What SEO means in 2015
What SEO means in 2015.
I personally have been doing SEO work since 1994. In the mid 1990’s the largest search engines were Altavista, Lycos, Hotbot, Webcrawler. Google didn’t exist and Yahoo was just a directory.
As you might have noticed, things have changed since then. When Yahoo partnered with a small company called Google in 2000 to serve it’s search results, it pushed a small startup from a garage to the 13th largest website at the time of the contract break with Yahoo in the early 2000’s.
The entire digital landscape changed from that point in 2000. With Google serving both their own and Yahoo’s results people started flocking to Google.Com rather than Yahoo’s ad littered search results. This placed Google in front of everyone and the rest was history.
Fast forward to the mid 2000’s. At this point Google used to change their rankings via a huge push to the servers. This typically was called a “Google Dance” it was when every single time you searched for something the results changed. Not all the machines updated at the same time and not every time you searched you reached the same machine. It meant that during those updates you had no idea what your ranking was. Geolocation was at it’s infancy and typically was not a huge part of their results.
Fast forward to today. Today roughly 40-50% of searches take place on a GPS enabled mobile device. Location is important based on where you are searching as well as context and search history are factored into what the search engines are serving now .
There are now services that “rent out office space” or more accurately “rent out 1/2 a desk” in major metro markets so that small firms have a physical location in that metro and the arrangement allows them to rank in those physical locations by giving them the “legal right” to list their location in that market. Tactics like this typically have a very short life span. I wouldn’t count on an entire business model on something like that.
Today the true key to SEO is the same it has been in the past 20 years. It’s content.
You write something good on your blog, people will find it, link to it, spread it on their blogs, forums , social media and life becomes decent.
Backlinks count, but with all the updates recently unnatural backlinks cause more harm than good. The best way to obtain backlinks is to earn them. Not pay for them.
With all the recent hacks out there, security is paying a greater and greater role, with mobile devices most likely will be taking the lion share of searches soon it makes sense to invest in an mobile responsive design.

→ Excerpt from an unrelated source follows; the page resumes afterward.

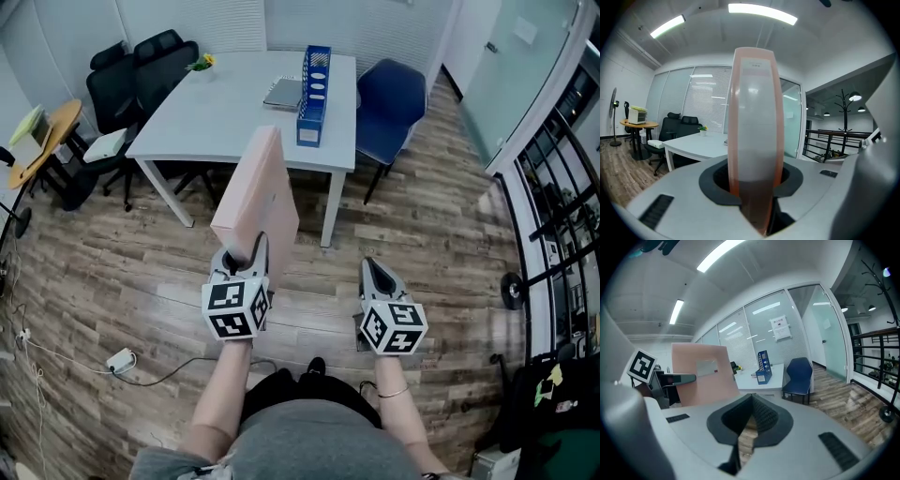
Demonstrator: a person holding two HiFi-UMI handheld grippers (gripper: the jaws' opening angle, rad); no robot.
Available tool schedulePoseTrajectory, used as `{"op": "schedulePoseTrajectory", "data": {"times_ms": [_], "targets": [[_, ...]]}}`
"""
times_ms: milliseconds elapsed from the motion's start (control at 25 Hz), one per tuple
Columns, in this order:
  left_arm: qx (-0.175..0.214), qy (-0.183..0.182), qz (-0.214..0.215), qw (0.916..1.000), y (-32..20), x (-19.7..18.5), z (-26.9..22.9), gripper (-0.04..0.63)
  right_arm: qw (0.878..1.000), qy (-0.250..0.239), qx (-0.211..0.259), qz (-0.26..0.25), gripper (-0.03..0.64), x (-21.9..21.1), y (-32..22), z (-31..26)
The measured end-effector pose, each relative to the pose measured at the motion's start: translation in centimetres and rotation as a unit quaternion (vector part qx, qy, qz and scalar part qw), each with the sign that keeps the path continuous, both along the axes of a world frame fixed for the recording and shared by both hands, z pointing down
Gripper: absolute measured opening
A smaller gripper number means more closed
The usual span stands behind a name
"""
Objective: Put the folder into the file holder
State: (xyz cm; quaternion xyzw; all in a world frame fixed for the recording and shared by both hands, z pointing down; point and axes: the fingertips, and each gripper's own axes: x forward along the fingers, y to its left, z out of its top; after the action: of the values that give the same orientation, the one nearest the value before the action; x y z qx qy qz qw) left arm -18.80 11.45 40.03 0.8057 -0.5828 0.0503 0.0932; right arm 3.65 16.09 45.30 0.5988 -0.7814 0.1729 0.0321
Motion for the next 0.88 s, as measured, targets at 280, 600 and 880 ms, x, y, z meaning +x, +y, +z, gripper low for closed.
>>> {"op": "schedulePoseTrajectory", "data": {"times_ms": [280, 600, 880], "targets": [[0.032, 0.005, -0.012, 0.9994, -1.2, 1.2, -2.9, 0.146, 1.0, -0.007, 0.003, -0.008, 0.006, 1.5, -1.4, -0.1], [0.048, 0.014, -0.019, 0.9986, -4.2, 1.9, -5.0, 0.146, 1.0, -0.017, 0.001, -0.013, 0.006, 2.6, -3.7, 0.2], [0.081, 0.031, -0.016, 0.9961, -10.9, 2.2, -7.9, 0.146, 1.0, -0.018, 0.0, -0.009, 0.006, 3.4, -10.2, 0.2]]}}
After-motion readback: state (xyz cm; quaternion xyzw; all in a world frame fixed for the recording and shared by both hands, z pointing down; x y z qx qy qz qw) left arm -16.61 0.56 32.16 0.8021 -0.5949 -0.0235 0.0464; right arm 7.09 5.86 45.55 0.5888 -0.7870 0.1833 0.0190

So here is the list of trends of 2015
1 – The chances are going to greater that the person visiting your site will be on an small screened GPS enabled Android or iOS device than on a desktop machine. If your website cannot display properly on a mobile device, Google most likely will punish you in the rankings.

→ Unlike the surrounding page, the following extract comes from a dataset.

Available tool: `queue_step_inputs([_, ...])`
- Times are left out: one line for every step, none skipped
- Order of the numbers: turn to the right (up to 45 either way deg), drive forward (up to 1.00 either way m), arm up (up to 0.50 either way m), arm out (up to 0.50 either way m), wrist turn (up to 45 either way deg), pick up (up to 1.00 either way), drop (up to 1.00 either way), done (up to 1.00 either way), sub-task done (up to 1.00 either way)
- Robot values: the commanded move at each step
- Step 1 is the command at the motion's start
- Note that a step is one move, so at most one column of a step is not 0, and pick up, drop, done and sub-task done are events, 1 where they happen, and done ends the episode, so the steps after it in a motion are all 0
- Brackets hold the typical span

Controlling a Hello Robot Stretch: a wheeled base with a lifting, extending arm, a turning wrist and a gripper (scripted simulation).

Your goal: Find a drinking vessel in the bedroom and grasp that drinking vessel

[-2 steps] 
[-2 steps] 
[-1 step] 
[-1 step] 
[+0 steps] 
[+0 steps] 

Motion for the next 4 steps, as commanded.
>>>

2 – The chances are going to be greater that the person visiting your site will be physically closer to you.
3 – The chances are greater that this device will not run flash (This has been the case for years, but we still stumble on these kinds of sites!)
4 – The chances are that he or she will be landing on an article you just wrote as compared to a legacy page you wrote 8 months ago.
5 – The chances are that your still going to be cleaning up the mess you made for yourself 4 years ago when you bought all those terrible low quality backlinks.
6 – The chances are you’ll start to notice some non-phone mobile devices visiting your website. They will be running a version of Android or iOS (mostly android) but they won’t be exactly a phone or a tablet. Depending on the nature of your website, they might just be reading (outloud) your article via the often cited as dead RSS feed to speak from a Smartwatch , Google Glass or other wearable. You’re not going to see this much in the beginning of the year, but you might see it more often in a year from now. We’re talking less than 1% of traffic total.
7 – It is going to continue to be more difficult to get new visitors, but easier to get repeat visitors due to the search history and click though rates being factored in. Google typically assumes that if you went to a website and stayed there for more than a few minutes that it should continue to show you that site. So your visitors will keep seeing your results up there.
8 – Social media will continue to grow as a factor of any marketing mix. Though eventually these social media sites will start taking the same approach as Google has, and simply give you the answer rather than sending people off to your site. Trust me, Social media like Facebook and Pinterest are at best a Frenemy.
9 – Related to 6, more and more things are going to be connected. 5 years ago how many people streamed their TV and Movies vs today? There’s a smart TV in everyone’s home now. If it’s not “smart” by default it’s made smart with Chromecast, Apple TV or Roku player. Now people are setting their house up with NEST and their home security is online, house cameras streaming all over the place. The Fridge is steaming Pandora and your phone just alerted you that the oven is done cooking the turkey. While the kids are watching Cartoons on Hulu Plus via a Roku player and you are updating Facebook via voice to text using Siri . Remember, you’re trying to get this same person to visit your website while this is all going on. This is going to be an interesting year. Mostly because the progression of connected devices that can visit your site or at least read your content will increase dramatically over the next 12 months.